Significava, inoltre, lanciare un’opa sull’area laica (repubblicani, liberali e radicali), costretta altrimenti a barcamenarsi tra i blocchi di potere della Prima Repubblica, a cui anche il Psi era di fatto subalterno.
Significava, infine, rompere con una tradizione culturale che aveva ingessato la sinistra e impedito un discorso costruttivo e ampio sulle riforme, delegate al ruolo, questo sì egemone, della Dc.
Non è un caso che il dibattito e il relativo affondo socialista sul leninismo siano arrivati in quell’ultimo scorcio d’estate di quarant’anni fa: col dramma di Aldo Moro iniziava il riflusso delle Br, che sarebbero state sgominate a partire proprio dai quei mesi, e, soprattutto, di quella cultura leninista di cui erano impregnate le formazioni clandestine ed extraparlamentari italiane.
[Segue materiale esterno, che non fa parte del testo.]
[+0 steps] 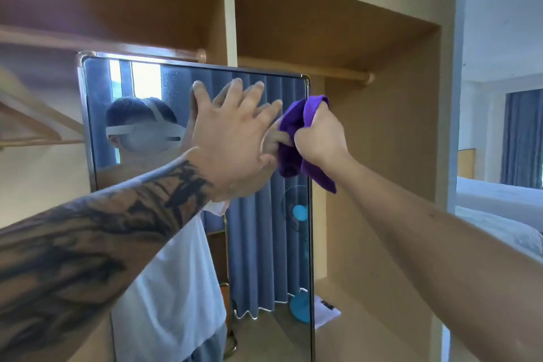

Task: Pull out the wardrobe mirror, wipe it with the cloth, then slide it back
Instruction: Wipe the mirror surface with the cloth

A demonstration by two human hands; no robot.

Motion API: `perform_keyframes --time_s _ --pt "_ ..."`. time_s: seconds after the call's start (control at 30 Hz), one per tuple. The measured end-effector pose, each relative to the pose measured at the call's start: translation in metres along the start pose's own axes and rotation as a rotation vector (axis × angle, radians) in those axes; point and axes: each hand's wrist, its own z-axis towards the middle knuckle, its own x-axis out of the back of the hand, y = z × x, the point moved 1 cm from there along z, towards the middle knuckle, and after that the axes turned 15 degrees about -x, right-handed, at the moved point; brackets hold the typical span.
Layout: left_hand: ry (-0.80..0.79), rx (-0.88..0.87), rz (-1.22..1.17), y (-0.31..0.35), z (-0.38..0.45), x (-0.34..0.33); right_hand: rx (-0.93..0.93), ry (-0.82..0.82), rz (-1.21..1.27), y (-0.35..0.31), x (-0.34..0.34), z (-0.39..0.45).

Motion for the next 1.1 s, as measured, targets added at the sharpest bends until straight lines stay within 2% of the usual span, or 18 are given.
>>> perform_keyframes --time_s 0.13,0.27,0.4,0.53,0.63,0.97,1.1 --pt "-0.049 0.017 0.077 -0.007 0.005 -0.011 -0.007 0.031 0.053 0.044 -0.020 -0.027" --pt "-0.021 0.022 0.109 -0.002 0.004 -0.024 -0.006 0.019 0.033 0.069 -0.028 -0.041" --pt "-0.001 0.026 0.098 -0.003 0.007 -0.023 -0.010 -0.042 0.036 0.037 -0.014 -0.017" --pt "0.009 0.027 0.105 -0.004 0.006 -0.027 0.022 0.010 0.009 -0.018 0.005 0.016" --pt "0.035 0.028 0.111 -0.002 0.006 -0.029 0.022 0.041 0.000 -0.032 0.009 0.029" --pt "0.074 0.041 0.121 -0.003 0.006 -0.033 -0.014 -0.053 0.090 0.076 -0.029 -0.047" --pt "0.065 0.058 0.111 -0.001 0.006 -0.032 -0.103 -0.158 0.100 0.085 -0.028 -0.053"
L’affondo fu tanto più insidioso perché portava un messaggio di ridimensionamento del conflitto, se non addirittura di pace sociale, a un’opinione pubblica stanca.
Comunque sia, proprio grazie a quest’operazione Craxi si rivelò un leader di prima grandezza, dopo due anni circa di segreteria caratterizzati soprattutto da esigenze di sopravvivenza e tentativi di rinnovamento del Partito socialista.
Chiedersi perché queste istanze modernizzatrici, efficienti ed efficaci nel Psi, non si rivelarono altrettanto dirompenti nelle istituzioni non è ozioso. Certo è, e lo hanno ribadito alla grande Simona Colarizi e Marco Gervasoni nel loro bel La cruna dell’ago (Laterza, Roma-Bari 2006), che la parabola di Bettino Craxi non può essere ridotta solo a una faccenda di tangenti e corruzione. Ha pesato molto semmai, il fatto che Craxi operò in un sistema sclerotizzato e all’interno di una situazione mondiale, il bipolarismo della Guerra Fredda, prossima alla fine.
Ma il fallimento del riformismo socialista resta una lezione inascoltata: non a caso, tutti i tentativi posteriori di riformare il sistema italiano sono falliti in maniera impietosa uno dopo l’altro.
Perché riprendere, allora, un dibattito di quarant’anni fa? Perché no? La lezione, forse non impartita bene, certo applicata male e di sicuro inascoltata, partiva da lì.
È il caso, allora, di riavvolgere il nastro e prendere appunti: i fallimenti dei giganti ci aiutano a capire meglio i nostri.